One day it rains, and the next day – POOF! – white puffballs appear, like magic, on the lawn.
Or in the woods.
Or on the roadsides.
“Puffball” is a common name for mushrooms that fall into three scientific genera, or groups of closely related species. Scientific names are made of two different words, the genus and species names. Mushrooms with the “first” name of Calvatia, Calbovista and Lycoperdon are all commonly called puffballs.
It’s a good name, because these mushrooms are all roughly ball-shaped, fully-enclosed mushrooms. Most mushrooms have caps with gills underneath, where spores live, and stems that raise the caps off the ground. Puffballs are the exception, as they have very little or no stems at all, though some have stalks or more elongated structures on their undersides. Many seem to sit right on the ground. Also, puffballs have no gills, just a round shape with spores on the inside.
The way puffballs spread their spores is also part of their appropriate common name: As the mushroom dries, it splits or develops an opening and the interior changes color as its flesh transforms into spores. Stepping on or kicking an older puffball will release a cloud of spores – a dramatic display very often gleefully caused by active children. Once the puffball is dry, wind and raindrops and falling objects hitting the mushroom will also puff out a cloud of spores tht float on the breeze away from the parent mushroom and settle on the ground.
The puffballs pictured in this article, which where photographed in a field near Lake Martin, are called Purple-spored Puffballs, or Calvatia cyathiformis. This puffball firmly attaches to the ground and grows larger than a grapefruit.
A closely related species, the Giant Puffball, is also found in our neck of the woods. It is a white ball-shaped mushroom that can grow up to 2 feet or more across. A whopper like that could contain up to 7 billion spores. Giant Puffballs are only barely attached to the ground and can usually be rolled off their bases.

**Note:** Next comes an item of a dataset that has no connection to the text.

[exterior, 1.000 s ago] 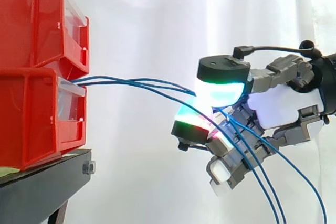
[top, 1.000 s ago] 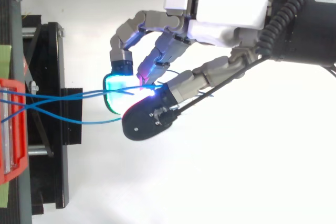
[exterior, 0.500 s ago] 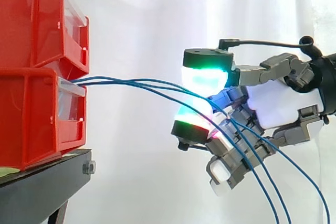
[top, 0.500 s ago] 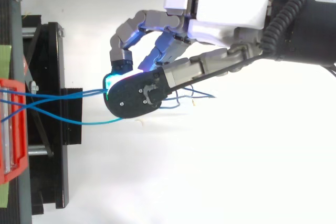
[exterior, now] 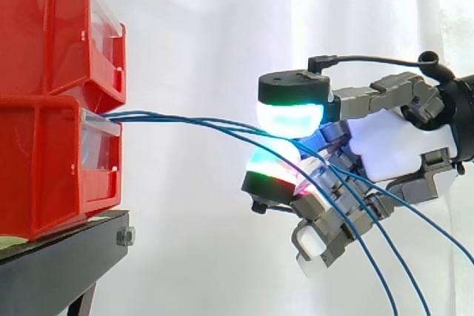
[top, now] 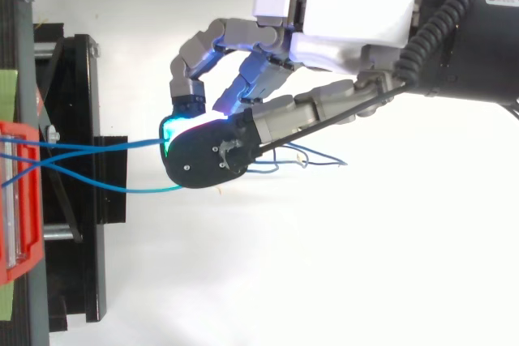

There are many other puffballs found in North America, including some that are covered in spikes or have more pronounced thick stalks on the bottom.
Many puffball mushrooms are edible when young – when the interior is all white and marshmallow-soft – and depending on whom you ask, they can range from kind of bland to very tasty with an earthy flavor.
However, there are two deadly poisonous mushrooms that can look like puffballs during part of their growth cycles: the Destroying Angel mushroom and the Death Cap mushroom. Paying attention to their common names, it’s pretty obvious that neither should ever touch a skillet. Both will likely cause death within 24 hours after eating, and this group of mushrooms causes about 90 percent of all mushroom fatalities.
Distinguishing between these edible and poisonous mushrooms is easy, but you have to cut the mushrooms in half, from top to bottom. Edible puffballs are pure white inside: They look like mozzarella balls cut in half or marshmallows cut in half, with no color and no pattern whatsoever inside, according to EatThePlanet.com.
“Not all puffballs are edible, and not all are edible at all stages, but if you stick to the rule of all white on the inside with no markings (especially gills) then you will only be eating edible puffballs,” according to the website.
Many other sources give exactly the same advice, but it’s always good to check with a local expert to identify mushrooms before eating them. A second bit of advice: look up photos of Destroying Angel and Death Cap mushrooms cut in half so you will know exactly what their internal patterns look like – if you see any gills or what looks like a mushroom stem and cap imbedded inside hard white flesh, throw it away immediately.
It’s also safer to choose only puffballs larger than your fist if you are going to eat them.
Once you’re sure you have an edible puffball, you can cook it alone or use it as you would eggplant in parmigiana, in place of lasagna pasta or even in an Asian stir-fried dish where it is used like tofu. It’s best to simply brush dirt off the mushroom instead of washing it because the sponge-like interior can become waterlogged and soggy. But if you are worried about eating dirty mushrooms, it is possible to peel the thin outer skin before cooking. To prepare them, cut in slices from top to bottom, about the thickness of a slice of bread. Puffballs are good grilled, baked, boiled or sautéed in butter, though sautéing is probably the most popular method. The slices will soak up whatever you cook them in, so use butter sparingly.
Besides being edible, these mushrooms have a number of uses. Medical scientists are currently investigating puffballs in the genus Calvatia because they have been shown to prevent some types of tumors. For years, puffballs have been used as a styptic to stop bleeding and to dress wounds − both powdered and slices of the mushroom.
Puffballs can be used to dye fabrics and paper when used in combination with ammonia (as a mordant). Purple-spored Puffballs create a rusty red color while Giant Puffballs make a more reddish-brown dye.
And they can entertain fast-footed children like no other mushroom.